» Dataset excerpt
_ _ _ _ _

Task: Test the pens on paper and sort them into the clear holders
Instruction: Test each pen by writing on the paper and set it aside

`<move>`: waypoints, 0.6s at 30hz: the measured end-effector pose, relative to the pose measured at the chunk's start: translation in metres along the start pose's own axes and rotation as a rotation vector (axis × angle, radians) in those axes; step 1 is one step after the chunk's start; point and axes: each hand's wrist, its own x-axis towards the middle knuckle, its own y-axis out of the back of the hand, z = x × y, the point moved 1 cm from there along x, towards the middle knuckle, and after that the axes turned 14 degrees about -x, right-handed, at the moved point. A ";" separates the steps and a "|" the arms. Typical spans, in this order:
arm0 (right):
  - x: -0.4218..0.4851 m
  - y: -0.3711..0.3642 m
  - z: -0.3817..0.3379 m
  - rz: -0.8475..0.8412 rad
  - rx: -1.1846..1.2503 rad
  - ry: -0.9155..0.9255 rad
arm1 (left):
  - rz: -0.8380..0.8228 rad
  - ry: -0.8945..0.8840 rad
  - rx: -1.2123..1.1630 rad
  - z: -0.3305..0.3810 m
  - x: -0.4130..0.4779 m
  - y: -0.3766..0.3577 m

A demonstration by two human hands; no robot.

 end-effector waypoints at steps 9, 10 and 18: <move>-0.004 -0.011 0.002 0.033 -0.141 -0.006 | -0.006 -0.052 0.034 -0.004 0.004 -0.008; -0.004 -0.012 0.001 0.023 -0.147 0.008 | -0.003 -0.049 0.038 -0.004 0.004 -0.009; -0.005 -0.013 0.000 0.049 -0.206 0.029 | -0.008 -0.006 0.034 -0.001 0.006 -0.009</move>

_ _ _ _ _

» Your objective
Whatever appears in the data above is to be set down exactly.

» Task response
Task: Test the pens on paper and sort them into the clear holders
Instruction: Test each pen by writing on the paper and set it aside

`<move>`: waypoints, 0.6s at 30hz: the measured end-effector pose, relative to the pose measured at the chunk's start: translation in metres along the start pose's own axes and rotation as a rotation vector (axis × angle, radians) in those axes; step 1 is one step after the chunk's start; point and axes: each hand's wrist, its own x-axis towards the middle knuckle, its own y-axis out of the back of the hand, z = x × y, the point moved 1 cm from there along x, towards the middle knuckle, and after that the axes turned 14 degrees about -x, right-handed, at the moved point. A ";" separates the steps and a "|" the arms. Typical spans, in this order:
arm0 (right):
  - x: -0.4218..0.4851 m
  - y: -0.3711..0.3642 m
  - z: -0.3817..0.3379 m
  - rz: -0.8475..0.8412 rad
  - rx: -1.1846..1.2503 rad
  - ry: -0.9155..0.9255 rad
arm1 (left):
  - rz: -0.8380..0.8228 rad
  - ry: -0.8945..0.8840 rad
  - rx: -1.2123..1.1630 rad
  - z: -0.3305..0.3810 m
  - x: -0.4130..0.4779 m
  - y: -0.3766..0.3577 m

A demonstration by two human hands; no robot.

 end-effector waypoints at steps 9, 10 and 18: <move>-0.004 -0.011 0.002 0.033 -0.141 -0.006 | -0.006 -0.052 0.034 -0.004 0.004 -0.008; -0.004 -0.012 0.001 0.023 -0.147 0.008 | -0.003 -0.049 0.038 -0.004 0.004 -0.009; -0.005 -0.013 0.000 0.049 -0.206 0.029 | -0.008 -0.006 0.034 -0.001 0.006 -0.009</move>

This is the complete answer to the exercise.